Often, these speculative discussions take place in far off mountains of Switzerland and in the executive suites of global power brokers. In most instances, the conversations are rarefied and divorced from reality.

Input from individuals who will make up an even greater share of the future economy, care workers, is non-existent or minimal. Yet, the level of protections and rights we secure for individuals in this most marginalized sector of our economy will most certainly reflect the level afforded to other workers across industries.

Jobs in the care industry are the among the fastest growing, according to the projections of the US Bureau of Labor Statistics. A growing and aging population in developed countries, coupled with increasing number of millennials having children while both partners hold jobs, will further amplify the need for care work.

The care industry broadly encompasses individuals who provide live-in or home care assistance for the elderly, for the disabled, for immobilized people and for children. They are also commonly known as domestic workers, who take on the roles of nannies, chauffeurs and housekeepers.

Many consider the domestic worker the “original gig economy worker,” due to a high degree of inconsistency and insecurity associated with their work and lack of access to benefits and a safety net. The work they do and services they provide are undervalued and rarely counted by economists.

In their current form, the professions in this sector are anything but desirable. People working in the care industry have been historically marginalized and are extremely vulnerable. The average median income for home-care workers in the U.S. is roughly $13,000 per year, compared to the annual median income across other professions, which hovers around $44,000 per year.

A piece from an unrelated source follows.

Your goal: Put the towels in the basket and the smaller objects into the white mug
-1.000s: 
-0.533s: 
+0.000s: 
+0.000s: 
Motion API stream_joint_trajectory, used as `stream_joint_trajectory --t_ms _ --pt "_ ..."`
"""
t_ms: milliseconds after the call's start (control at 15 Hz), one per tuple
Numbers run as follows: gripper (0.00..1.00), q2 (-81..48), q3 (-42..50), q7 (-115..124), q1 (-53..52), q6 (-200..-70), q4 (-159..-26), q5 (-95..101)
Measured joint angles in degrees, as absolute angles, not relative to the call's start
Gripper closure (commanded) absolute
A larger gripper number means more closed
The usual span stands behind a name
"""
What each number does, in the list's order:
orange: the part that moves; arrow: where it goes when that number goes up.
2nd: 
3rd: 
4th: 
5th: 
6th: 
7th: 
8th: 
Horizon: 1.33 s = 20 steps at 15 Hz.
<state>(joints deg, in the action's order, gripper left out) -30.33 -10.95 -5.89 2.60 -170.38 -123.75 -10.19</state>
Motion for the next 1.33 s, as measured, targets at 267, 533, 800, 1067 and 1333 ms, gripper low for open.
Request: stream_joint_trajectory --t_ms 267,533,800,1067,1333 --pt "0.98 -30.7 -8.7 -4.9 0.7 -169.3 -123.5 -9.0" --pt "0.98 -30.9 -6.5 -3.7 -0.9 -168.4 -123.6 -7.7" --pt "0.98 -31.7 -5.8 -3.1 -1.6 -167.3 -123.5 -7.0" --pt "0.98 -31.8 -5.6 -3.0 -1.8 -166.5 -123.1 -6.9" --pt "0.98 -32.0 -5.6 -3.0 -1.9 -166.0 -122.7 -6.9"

Women are grossly over-represented in this industry, as ares racial minorities. Currently, around 40% of home-care workers in the U.S. are immigrants, many of them undocumented and thus at increased risk of exploitation. While their daily jobs entail maintaining the dignity of another human being, their own dignity and opportunity to provide for their own families is grossly diminished.

There are also very few national or international standards for the work performed by domestic workers or ways to scientifically quantify its value. As Anna Blackshaw, writer and photographer documenting lives of domestic workers in California, observed, it’s difficult to measure “just another happy child or shining kitchen floor,” as compared to the metrics of the latest tech widget.

Even scarcer are labor protections, guaranteed days off or retirement benefits. Many domestic workers work until they are physically spent or bedridden. Stories of verbal, physical and sexual abuse by employers are all too common. Being fired for being sick occurs too often. Not being paid for months on end is reality for too many.

However, change is on the way. It comes from Seattle, WA and is the result of prolonged and tireless advocacy by Working Washington, a non-profit that initially galvanized around the issue of the $15 minimum wage.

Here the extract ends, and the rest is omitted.